### Directions
From the entries below, copy exactly the lines from the one that contains "(94, 86) to (95, 157): 1.41" through the one that contains "top: straight up", both included, and only those.

Excerpts from a dataset
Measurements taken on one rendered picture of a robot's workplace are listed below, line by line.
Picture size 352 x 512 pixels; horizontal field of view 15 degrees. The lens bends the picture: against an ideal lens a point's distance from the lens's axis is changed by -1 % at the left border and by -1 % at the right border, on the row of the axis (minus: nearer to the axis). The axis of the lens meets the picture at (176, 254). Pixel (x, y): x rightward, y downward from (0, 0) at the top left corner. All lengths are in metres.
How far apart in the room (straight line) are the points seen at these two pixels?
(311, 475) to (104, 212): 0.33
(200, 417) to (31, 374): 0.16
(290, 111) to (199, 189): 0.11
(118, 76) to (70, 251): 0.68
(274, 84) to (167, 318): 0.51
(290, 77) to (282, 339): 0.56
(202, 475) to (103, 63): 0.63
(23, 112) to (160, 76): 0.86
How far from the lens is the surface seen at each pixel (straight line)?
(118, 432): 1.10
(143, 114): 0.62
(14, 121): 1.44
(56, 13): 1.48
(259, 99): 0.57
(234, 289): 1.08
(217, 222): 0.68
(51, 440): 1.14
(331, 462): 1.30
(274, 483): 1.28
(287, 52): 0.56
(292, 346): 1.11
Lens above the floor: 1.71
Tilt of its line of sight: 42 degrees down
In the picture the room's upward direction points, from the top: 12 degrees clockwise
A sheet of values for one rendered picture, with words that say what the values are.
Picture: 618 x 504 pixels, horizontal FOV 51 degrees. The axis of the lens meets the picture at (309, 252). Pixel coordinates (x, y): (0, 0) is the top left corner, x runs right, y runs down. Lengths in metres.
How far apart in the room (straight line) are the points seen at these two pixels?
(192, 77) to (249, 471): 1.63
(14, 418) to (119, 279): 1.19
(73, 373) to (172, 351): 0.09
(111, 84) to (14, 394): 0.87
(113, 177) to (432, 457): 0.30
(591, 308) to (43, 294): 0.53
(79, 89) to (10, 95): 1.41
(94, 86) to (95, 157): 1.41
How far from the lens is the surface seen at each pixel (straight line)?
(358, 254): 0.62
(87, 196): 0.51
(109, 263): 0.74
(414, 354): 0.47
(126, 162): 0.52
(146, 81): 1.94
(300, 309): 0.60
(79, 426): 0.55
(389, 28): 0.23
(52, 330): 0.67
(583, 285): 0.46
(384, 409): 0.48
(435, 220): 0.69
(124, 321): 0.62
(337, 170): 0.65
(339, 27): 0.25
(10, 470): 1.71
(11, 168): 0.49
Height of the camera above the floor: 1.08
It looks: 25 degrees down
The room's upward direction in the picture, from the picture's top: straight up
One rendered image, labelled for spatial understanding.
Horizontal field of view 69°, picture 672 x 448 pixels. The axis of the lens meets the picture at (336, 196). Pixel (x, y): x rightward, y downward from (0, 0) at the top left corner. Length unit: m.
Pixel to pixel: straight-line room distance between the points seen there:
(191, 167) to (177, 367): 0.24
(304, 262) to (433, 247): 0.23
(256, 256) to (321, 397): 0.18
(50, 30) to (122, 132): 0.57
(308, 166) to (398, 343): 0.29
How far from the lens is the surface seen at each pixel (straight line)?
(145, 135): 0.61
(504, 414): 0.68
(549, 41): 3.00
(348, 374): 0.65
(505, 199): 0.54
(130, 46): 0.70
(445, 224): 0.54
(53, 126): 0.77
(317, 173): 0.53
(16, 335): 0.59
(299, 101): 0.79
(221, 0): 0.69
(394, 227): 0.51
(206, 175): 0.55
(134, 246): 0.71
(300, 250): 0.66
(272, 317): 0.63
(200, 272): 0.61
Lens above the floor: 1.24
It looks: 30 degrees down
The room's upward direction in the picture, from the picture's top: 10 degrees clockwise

---

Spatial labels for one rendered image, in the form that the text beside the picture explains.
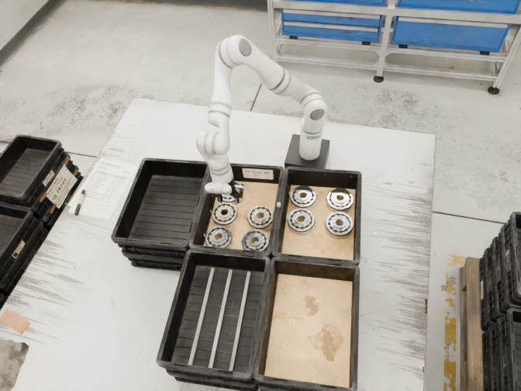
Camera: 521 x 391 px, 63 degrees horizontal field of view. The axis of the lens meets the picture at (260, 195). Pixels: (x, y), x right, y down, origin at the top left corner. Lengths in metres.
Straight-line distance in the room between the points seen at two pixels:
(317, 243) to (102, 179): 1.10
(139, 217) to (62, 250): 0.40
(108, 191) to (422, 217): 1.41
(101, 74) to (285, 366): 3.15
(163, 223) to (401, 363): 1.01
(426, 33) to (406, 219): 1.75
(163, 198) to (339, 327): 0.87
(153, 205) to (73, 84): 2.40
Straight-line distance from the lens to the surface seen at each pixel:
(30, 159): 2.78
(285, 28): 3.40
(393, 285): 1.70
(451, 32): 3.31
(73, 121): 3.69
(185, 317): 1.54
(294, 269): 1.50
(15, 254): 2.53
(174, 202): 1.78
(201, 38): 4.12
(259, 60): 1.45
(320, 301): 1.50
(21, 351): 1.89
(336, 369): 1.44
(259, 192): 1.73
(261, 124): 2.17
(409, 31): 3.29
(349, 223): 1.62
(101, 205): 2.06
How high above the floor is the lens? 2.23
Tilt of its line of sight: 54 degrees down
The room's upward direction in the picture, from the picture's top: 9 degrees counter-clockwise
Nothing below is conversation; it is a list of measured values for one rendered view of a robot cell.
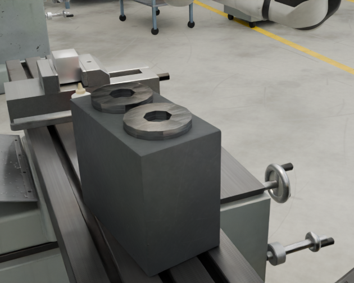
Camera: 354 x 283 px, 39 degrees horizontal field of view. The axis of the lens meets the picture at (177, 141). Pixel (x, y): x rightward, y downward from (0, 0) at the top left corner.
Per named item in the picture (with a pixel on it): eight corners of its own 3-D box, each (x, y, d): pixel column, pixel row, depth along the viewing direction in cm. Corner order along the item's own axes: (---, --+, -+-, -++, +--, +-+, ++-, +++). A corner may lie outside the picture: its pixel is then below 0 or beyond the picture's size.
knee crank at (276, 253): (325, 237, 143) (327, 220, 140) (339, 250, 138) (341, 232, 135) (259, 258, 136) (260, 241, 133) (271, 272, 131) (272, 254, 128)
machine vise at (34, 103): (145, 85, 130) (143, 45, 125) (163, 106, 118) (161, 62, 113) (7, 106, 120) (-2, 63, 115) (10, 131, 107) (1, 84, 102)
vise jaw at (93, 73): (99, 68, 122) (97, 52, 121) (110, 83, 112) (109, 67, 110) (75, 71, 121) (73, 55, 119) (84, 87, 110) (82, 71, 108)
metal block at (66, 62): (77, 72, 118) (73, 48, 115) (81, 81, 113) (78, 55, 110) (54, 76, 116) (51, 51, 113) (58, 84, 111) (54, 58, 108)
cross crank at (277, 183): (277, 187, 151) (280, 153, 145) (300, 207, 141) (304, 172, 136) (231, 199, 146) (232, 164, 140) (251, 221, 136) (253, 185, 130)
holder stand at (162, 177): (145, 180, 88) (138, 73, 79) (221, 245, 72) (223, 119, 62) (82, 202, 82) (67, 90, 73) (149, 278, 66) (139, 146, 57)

...

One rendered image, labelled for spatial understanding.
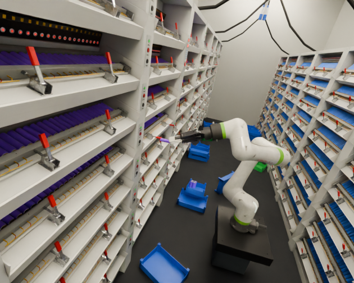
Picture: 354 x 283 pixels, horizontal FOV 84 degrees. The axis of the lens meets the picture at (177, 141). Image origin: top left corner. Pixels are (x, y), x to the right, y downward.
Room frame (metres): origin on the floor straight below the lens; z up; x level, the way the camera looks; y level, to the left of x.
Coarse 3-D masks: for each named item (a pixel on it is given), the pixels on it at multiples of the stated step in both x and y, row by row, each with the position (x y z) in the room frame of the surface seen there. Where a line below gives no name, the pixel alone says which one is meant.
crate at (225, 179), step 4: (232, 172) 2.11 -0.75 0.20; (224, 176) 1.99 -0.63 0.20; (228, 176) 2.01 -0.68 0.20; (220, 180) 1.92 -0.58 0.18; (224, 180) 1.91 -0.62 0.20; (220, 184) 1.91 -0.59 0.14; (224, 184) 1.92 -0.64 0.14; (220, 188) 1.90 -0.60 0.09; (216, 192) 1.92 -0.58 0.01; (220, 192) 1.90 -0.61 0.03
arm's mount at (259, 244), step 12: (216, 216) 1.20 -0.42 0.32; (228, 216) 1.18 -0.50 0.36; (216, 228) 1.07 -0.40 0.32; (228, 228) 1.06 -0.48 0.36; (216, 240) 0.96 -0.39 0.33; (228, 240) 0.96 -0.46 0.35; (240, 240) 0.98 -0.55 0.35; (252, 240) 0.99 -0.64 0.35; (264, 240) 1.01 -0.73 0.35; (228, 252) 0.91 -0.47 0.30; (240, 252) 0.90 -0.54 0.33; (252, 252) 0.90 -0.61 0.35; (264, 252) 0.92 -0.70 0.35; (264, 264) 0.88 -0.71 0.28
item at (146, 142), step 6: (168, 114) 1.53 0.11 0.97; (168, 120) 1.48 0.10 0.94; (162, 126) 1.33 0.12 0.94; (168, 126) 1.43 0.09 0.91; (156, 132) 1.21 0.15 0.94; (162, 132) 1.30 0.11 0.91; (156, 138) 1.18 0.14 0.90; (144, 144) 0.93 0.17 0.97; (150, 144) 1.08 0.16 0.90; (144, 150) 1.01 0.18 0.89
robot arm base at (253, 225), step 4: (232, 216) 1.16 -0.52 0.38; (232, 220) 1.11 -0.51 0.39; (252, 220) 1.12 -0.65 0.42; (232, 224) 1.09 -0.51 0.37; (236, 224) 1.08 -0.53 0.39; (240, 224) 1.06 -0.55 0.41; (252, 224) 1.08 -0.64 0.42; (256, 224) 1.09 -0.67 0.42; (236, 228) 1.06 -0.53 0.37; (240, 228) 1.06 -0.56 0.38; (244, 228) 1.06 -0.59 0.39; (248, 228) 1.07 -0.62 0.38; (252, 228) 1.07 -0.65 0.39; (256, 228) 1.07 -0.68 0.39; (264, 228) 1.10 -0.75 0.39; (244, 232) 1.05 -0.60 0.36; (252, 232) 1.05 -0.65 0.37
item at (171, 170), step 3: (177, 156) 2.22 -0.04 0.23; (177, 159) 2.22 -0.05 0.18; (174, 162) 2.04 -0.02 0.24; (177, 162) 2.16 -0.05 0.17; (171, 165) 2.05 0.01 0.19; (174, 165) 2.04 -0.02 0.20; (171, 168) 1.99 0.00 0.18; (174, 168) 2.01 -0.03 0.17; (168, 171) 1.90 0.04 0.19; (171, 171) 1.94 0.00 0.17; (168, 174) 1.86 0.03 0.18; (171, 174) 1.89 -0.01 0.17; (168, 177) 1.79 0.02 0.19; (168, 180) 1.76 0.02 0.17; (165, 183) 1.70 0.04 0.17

### Final answer
(94, 86) to (95, 157): 1.41
How far from the lens is the surface seen at each pixel (straight line)?
(358, 254): 0.62
(87, 196): 0.51
(109, 263): 0.74
(414, 354): 0.47
(126, 162): 0.52
(146, 81): 1.94
(300, 309): 0.60
(79, 426): 0.55
(389, 28): 0.23
(52, 330): 0.67
(583, 285): 0.46
(384, 409): 0.48
(435, 220): 0.69
(124, 321): 0.62
(337, 170): 0.65
(339, 27): 0.25
(10, 470): 1.71
(11, 168): 0.49
Height of the camera above the floor: 1.08
It looks: 25 degrees down
The room's upward direction in the picture, from the picture's top: straight up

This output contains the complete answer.